No Fórum do BCE em Sintra, o presidente da Fed, Kevin Warsh, afirmou que os progressos no combate à inflação melhoraram, com as expectativas de inflação de curto prazo e os riscos inflacionistas a recuarem nas últimas semanas. Ainda assim, defendeu que as pressões sobre os preços continuam demasiado elevadas e reiterou que repor a inflação na meta de 2% da Fed é o principal objetivo do banco central. Não deixou novas indicações sobre a trajetória de política monetária no curto prazo, mantendo, no essencial, inalterada a visão dominante do mercado sobre a política monetária.
Warsh descreveu as condições do mercado de trabalho dos EUA como estáveis e disse que as perspetivas de crescimento poderão ter melhorado. Acrescentou que os EUA estão bem posicionados para beneficiar da inteligência artificial, embora tenha alertado que ainda é cedo para avaliar se a IA se revelará inflacionista ou desinflacionista. Em matéria de governação, reiterou a independência da Fed e afirmou que a revisão do seu quadro de comunicação e do conjunto de instrumentos de política monetária segue dentro do calendário previsto. Reafirmou a preferência pelas taxas de juro como principal instrumento e disse que quaisquer ajustamentos futuros ao balanço seriam conduzidos com prudência e comunicados de forma clara.
Implicações para Taxas de Juro, Volatilidade e o Dólar
Dada a reafirmação, por parte do presidente da Fed, de que a inflação é a prioridade máxima, consideramos que o regime de taxas “mais altas por mais tempo” deverá manter-se por algum tempo. Com os dados mais recentes da inflação Core PCE ainda a rondarem uns teimosos 2,8%, bem acima da meta de 2%, as expectativas do mercado de um corte de taxas antes do quarto trimestre parecem excessivamente otimistas. Devemos, por isso, ponderar a venda de opções de compra (calls) fora do dinheiro sobre futuros SOFR de setembro, uma estratégia que beneficia se a Fed mantiver as taxas inalteradas, conforme indicado.
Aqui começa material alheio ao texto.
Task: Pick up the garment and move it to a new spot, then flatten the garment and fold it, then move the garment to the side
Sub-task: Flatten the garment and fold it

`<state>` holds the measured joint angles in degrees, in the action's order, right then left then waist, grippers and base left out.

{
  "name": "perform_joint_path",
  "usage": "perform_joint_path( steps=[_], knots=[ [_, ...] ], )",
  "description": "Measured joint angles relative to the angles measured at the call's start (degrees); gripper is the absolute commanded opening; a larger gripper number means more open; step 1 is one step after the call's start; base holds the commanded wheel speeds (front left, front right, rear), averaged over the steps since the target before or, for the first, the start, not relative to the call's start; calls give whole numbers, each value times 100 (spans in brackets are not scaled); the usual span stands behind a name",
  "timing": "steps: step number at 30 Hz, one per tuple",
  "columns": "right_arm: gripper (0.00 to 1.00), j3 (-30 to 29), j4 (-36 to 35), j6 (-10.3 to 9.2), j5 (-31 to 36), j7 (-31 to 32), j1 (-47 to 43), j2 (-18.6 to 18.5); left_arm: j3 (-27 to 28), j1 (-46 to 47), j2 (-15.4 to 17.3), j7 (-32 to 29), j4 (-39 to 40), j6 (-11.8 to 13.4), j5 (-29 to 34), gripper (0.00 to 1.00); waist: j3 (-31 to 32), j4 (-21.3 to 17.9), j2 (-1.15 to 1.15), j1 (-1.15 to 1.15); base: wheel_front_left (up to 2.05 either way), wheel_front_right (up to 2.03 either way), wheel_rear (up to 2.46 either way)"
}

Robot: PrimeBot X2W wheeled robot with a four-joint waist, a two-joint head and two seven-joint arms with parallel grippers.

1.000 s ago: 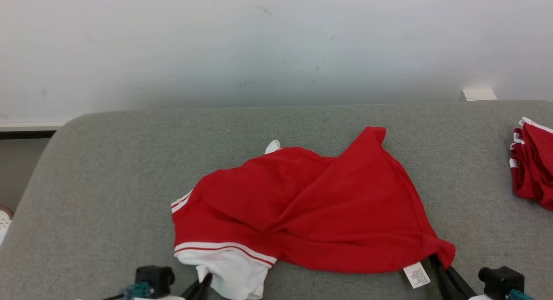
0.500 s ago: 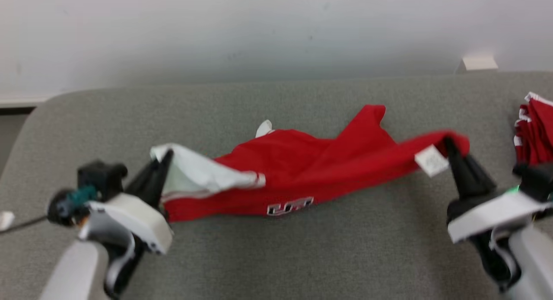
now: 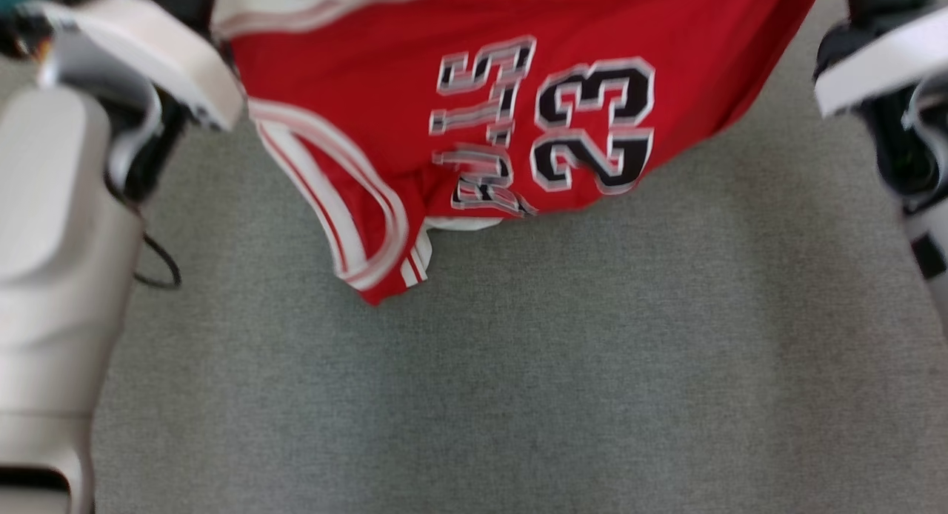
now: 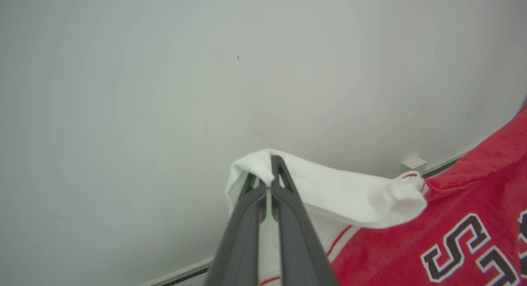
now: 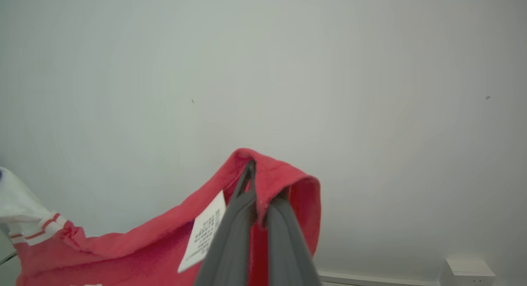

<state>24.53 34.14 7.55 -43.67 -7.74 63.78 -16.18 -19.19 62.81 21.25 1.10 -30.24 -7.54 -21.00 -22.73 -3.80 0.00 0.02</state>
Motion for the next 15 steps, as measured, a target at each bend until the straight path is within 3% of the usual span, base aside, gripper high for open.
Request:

Os comentários não trouxeram novas surpresas, o que deverá ajudar a conter a volatilidade de mercado no curto prazo. O índice de volatilidade da CBOE (VIX) tem negociado num intervalo relativamente contido entre 13 e 16, e esta postura previsível da Fed dificilmente provocará um pico significativo. Este ambiente torna atrativa a venda de prémio, pelo que podemos analisar strangles de curto prazo sobre o SPX, apostando que o índice se mantém num movimento lateral.
O compromisso da Fed com uma política restritiva, sobretudo quando outros bancos centrais equacionam cortes, deverá continuar a apoiar o dólar norte-americano. O diferencial de taxas de juro entre os EUA e a Europa torna mais atrativa a detenção de dólares, uma tendência que deverá persistir ao longo do verão. Consequentemente, vemos valor em comprar opções de compra sobre ETF do índice do dólar, como o UUP, posicionando-nos para uma continuidade da força do dólar face a um cabaz de moedas estrangeiras.
Estratégia para o Mercado de Ações num Contexto de Taxas Elevadas e Estabilidade Económica
Embora taxas elevadas possam ser um fator adverso para as ações, a visão otimista sobre a economia dos EUA e a estabilidade do mercado de trabalho fornecem um suporte sólido. O relatório de emprego de junho mostrou mais um ganho robusto de 185.000 postos de trabalho, com a taxa de desemprego a manter-se num baixo 4,0%, reforçando a ideia de que uma recessão profunda não é iminente. Isto sugere que uma postura neutra em ações é prudente, tornando estratégias como iron condors sobre o Nasdaq 100 viáveis para capitalizar uma evolução lateral dos preços.